Morgan almost pitched head foremost into the wardrobe as his clumsy fingers fumbled at the hook on the door. He righted himself, squeezed outside, and called to Valvick to follow.
There was something caught there. It was small and broken-looking, snapped between the jamb and the heavy door — a woman fallen forward across a sill six inches high. She wore no hat, and her dishevelled brown hair, which had tumbled down along one side, blew wildly in the draught. They could not see her face. Her hands, flung forward out of the sleeves of a green, fur-edged coat, were groping in weak movements — horribly, as though she were tapping at the keys of a piano. The head and body rolled with the ship. As they did, a splashing of blood ran thinly along the rubber matting of the floor.
With his shoulder, Morgan forced the door wide while Captain Valvick picked the woman up.
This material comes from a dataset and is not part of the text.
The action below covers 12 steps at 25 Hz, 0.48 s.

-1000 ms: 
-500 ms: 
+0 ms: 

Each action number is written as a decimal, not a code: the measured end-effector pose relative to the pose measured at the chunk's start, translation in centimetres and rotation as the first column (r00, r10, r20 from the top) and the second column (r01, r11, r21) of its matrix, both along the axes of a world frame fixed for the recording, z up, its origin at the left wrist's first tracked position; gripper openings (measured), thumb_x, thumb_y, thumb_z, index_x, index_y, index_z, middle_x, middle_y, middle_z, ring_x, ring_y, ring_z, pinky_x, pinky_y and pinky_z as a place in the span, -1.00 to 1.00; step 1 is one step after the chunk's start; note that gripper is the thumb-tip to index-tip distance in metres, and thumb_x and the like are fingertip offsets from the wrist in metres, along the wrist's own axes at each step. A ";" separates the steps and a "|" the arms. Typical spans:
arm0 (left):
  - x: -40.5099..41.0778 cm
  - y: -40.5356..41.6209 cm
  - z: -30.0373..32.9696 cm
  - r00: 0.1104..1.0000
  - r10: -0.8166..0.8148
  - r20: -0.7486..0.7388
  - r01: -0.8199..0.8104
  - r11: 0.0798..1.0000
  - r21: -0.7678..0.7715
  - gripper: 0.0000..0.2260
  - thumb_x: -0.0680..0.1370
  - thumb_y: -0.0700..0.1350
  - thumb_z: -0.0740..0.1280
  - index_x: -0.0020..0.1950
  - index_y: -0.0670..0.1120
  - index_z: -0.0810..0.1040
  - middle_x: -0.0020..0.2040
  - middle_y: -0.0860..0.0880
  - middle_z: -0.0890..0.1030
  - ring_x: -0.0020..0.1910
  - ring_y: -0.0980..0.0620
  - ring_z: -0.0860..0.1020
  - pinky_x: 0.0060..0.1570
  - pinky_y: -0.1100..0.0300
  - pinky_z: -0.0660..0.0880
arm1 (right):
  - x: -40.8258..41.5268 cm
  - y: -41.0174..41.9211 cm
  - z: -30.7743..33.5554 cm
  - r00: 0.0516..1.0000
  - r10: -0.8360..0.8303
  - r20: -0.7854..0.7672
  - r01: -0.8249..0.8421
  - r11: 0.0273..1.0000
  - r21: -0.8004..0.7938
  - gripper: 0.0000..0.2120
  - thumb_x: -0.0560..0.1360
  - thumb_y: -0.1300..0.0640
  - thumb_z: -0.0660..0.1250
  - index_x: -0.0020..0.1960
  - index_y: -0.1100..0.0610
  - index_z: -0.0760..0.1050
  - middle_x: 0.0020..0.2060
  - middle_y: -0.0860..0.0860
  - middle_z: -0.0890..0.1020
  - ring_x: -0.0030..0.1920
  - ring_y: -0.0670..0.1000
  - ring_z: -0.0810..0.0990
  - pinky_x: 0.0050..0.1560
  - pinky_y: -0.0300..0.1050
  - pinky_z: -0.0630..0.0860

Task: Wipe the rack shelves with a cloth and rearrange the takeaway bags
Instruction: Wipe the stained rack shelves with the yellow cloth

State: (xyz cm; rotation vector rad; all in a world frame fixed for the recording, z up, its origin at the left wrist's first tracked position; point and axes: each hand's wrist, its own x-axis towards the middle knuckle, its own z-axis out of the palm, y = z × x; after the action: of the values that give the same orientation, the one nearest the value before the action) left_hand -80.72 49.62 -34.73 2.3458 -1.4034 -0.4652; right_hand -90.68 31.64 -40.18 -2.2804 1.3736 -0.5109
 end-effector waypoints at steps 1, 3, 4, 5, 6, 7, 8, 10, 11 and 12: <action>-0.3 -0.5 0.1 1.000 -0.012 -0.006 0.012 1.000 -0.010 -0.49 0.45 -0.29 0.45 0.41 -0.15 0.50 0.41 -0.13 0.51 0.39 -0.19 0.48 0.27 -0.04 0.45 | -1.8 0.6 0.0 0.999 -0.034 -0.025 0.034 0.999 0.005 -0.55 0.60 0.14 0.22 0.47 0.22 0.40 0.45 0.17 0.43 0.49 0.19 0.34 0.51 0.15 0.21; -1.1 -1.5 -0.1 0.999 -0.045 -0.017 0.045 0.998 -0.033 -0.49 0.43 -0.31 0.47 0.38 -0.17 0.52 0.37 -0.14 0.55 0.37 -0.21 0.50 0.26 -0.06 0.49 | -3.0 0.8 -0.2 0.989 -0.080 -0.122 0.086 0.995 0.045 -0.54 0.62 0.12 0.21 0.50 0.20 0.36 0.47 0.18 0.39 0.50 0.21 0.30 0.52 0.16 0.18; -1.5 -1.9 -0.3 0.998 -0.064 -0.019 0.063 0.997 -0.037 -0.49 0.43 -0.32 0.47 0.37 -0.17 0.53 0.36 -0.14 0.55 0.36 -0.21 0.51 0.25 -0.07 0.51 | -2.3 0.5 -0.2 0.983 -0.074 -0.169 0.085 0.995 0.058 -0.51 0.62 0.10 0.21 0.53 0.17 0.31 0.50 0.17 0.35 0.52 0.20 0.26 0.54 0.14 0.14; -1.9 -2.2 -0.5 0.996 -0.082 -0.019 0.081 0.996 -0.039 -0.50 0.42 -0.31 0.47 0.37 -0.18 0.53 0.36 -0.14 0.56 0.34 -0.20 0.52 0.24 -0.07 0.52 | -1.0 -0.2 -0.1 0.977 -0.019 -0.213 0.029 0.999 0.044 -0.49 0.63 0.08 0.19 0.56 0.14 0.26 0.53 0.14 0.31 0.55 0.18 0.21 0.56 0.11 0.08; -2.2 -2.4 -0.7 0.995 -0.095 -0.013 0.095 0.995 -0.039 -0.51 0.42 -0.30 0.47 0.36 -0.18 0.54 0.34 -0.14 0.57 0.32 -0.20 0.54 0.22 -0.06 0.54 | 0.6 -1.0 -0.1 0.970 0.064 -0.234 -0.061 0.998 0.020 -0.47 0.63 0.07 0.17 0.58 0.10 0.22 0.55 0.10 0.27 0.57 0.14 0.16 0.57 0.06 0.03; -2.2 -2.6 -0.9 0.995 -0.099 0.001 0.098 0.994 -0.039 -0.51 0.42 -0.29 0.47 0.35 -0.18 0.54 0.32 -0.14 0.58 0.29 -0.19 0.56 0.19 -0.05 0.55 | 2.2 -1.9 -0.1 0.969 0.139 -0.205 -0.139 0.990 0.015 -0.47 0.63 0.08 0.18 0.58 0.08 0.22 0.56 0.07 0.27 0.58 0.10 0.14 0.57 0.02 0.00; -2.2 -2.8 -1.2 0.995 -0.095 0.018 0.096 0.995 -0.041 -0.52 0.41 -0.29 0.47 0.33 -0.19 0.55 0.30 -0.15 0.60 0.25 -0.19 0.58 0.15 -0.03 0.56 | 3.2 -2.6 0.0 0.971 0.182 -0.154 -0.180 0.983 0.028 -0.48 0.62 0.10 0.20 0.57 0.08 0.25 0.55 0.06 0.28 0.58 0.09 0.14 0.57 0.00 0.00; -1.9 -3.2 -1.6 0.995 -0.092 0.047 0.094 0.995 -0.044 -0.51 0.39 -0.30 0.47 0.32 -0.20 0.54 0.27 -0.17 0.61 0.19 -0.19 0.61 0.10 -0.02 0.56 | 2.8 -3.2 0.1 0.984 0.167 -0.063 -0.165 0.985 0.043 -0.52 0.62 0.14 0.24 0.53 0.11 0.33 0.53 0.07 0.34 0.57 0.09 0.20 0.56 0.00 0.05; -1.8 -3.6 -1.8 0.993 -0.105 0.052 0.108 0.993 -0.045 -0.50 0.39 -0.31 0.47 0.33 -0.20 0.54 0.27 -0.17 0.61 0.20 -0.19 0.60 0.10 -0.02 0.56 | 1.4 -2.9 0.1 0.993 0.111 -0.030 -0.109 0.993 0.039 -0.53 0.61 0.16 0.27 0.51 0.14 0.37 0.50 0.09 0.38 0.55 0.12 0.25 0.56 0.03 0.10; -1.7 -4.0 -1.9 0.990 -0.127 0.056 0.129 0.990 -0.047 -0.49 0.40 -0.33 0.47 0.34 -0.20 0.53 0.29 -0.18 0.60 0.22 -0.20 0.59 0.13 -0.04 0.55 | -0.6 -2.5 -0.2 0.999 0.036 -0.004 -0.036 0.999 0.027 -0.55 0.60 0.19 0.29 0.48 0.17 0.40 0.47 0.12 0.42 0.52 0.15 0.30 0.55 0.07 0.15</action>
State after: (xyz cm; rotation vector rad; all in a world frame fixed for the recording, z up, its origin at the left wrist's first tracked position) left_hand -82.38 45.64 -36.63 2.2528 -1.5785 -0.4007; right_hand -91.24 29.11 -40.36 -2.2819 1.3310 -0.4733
Then the door boomed shut once more with a cessation of draught that made them shiver.
"Dat blood," said Valvick, suddenly, in a low voice. "Look! It iss from her nose. She been hit on de back off de head… "
Her head lay limply in the crook of the captain's arm; and he moved his arm as though with a notion he must not touch her there. She was a sturdy, wiry girl with thick eyebrows and long lashes — not unattractive under a pallor that made her rouge stand out, but with one of those straight Greek-coin faces which have a look of heaviness rather than beauty. Her throat quivered as the head lolled over. Breathing raspingly, with eyes squeezed shut, she seemed to be trying to move her lips.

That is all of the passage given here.